Oto pytania, jakie zadano w piątkowe poprzez konto Liverpoolu na Twitterze:
Kto waszym zdaniem powinien zastąpić Kenny'ego Dalglisha na stanowisku menedżera LFC? Czekamy na sugestie i ich uzasadnienia.
Może to być ktoś, z kim jesteśmy łączeni lub zupełnie nowe nazwisko.
Wkrótce opublikujemy część waszych odpowiedzi na Liverpoolfc.tv.

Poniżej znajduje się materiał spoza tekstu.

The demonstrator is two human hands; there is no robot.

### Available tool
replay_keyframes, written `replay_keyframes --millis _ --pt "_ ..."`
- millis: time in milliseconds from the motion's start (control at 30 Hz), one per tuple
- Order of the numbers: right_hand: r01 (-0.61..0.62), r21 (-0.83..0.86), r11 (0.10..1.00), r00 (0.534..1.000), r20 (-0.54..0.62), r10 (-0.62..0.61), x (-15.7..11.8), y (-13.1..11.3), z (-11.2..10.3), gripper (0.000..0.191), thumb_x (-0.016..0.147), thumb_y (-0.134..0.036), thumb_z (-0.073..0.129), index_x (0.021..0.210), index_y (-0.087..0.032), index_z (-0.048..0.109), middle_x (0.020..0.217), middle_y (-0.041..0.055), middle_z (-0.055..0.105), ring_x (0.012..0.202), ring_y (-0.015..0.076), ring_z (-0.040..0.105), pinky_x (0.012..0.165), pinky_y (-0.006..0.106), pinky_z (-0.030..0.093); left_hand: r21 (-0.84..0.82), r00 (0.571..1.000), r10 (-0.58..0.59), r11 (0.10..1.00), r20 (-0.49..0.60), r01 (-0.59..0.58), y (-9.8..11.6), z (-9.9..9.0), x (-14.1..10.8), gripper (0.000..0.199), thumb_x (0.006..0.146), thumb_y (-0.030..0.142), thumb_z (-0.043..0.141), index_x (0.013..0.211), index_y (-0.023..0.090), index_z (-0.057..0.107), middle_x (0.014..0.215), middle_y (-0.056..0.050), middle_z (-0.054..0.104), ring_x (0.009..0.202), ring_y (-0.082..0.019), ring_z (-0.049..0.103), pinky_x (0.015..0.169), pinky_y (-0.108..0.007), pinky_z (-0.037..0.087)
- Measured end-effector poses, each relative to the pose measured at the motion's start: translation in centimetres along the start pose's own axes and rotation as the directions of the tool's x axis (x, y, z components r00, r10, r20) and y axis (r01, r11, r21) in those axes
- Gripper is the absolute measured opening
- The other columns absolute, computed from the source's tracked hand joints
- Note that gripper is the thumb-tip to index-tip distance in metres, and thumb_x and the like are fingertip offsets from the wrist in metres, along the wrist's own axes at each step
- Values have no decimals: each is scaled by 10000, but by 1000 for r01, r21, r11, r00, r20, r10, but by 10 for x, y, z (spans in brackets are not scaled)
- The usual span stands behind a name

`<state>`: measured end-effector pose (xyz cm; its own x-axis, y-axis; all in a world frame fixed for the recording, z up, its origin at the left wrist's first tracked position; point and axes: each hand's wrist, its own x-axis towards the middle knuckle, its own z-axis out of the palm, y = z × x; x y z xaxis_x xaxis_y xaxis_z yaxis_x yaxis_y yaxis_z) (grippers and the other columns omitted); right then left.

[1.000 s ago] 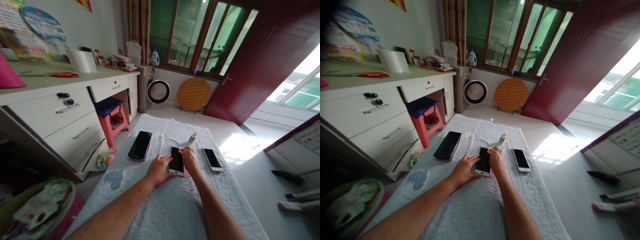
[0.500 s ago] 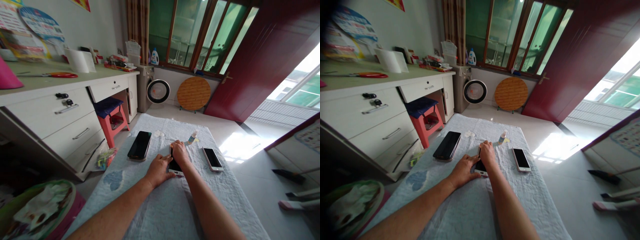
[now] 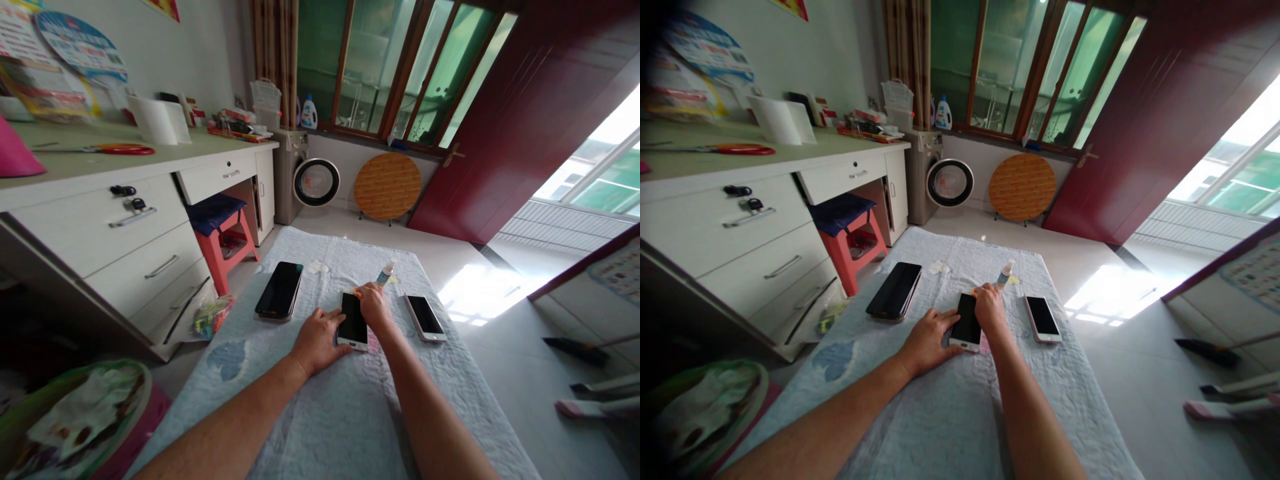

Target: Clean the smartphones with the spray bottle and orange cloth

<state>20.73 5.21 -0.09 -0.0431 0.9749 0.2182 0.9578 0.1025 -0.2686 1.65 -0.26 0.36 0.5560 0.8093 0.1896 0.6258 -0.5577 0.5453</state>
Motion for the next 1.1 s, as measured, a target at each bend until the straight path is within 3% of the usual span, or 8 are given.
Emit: replay_keyframes --millis 367,633,933,1100 --pt "-45 -12 999 999 18 45 -17 6 -10 277 896 -145 437 813 -154 701 824 59 618 774 143 531 731 239 334 5 1000 -4 1000 -13 4 -5 7 0 636 699 532 716 1229 203 591 1348 -51 557 1096 -290 525 973 -394 417" --pt "-6 28 1000 992 124 3 -49 -7 -26 261 887 -131 454 765 -176 680 815 33 594 759 120 529 687 217 329 17 1000 -23 1000 9 23 -6 6 0 662 710 563 693 1252 200 582 1383 -60 529 1124 -297 513 986 -401 417" --pt "45 126 991 981 182 -67 -103 -28 -40 285 890 -105 432 740 -189 659 809 25 577 730 119 525 695 214 341 31 1000 -23 999 1 23 -6 8 0 639 708 443 719 1271 179 574 1385 -66 527 1124 -285 505 997 -379 414" --pt "40 148 988 977 203 -70 -106 -29 -43 285 888 -111 434 736 -195 660 810 23 580 744 125 527 708 218 347 29 1000 -20 999 3 20 -7 8 1 639 710 440 721 1273 174 575 1380 -65 532 1133 -282 500 1008 -373 409"
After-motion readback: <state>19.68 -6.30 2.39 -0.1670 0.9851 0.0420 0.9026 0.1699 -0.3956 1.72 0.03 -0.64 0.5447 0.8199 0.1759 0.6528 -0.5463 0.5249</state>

Ktoś na Anfield zdecydował, by za pośrednictwem Twittera rozpocząć dyskusję na temat następcy Kenny'ego Dalglisha, a odpowiedzi opublikować na stronie klubu.
Niedługo potem, zmieniono jednak zdanie i pytania zniknęły. Może jako potencjalnych kandydatów częściej wymieniano Davida Brenta i Kapitana Sparrowa zamiast Pepa Guardioli czy Jose Mourniho.
Później, również za pośrednictwem Twittera, Liverpool stwierdził, iż wpisy były "źle zrozumiane, ponieważ liczyliśmy jedynie na opinie kibiców wyrażone w internecie".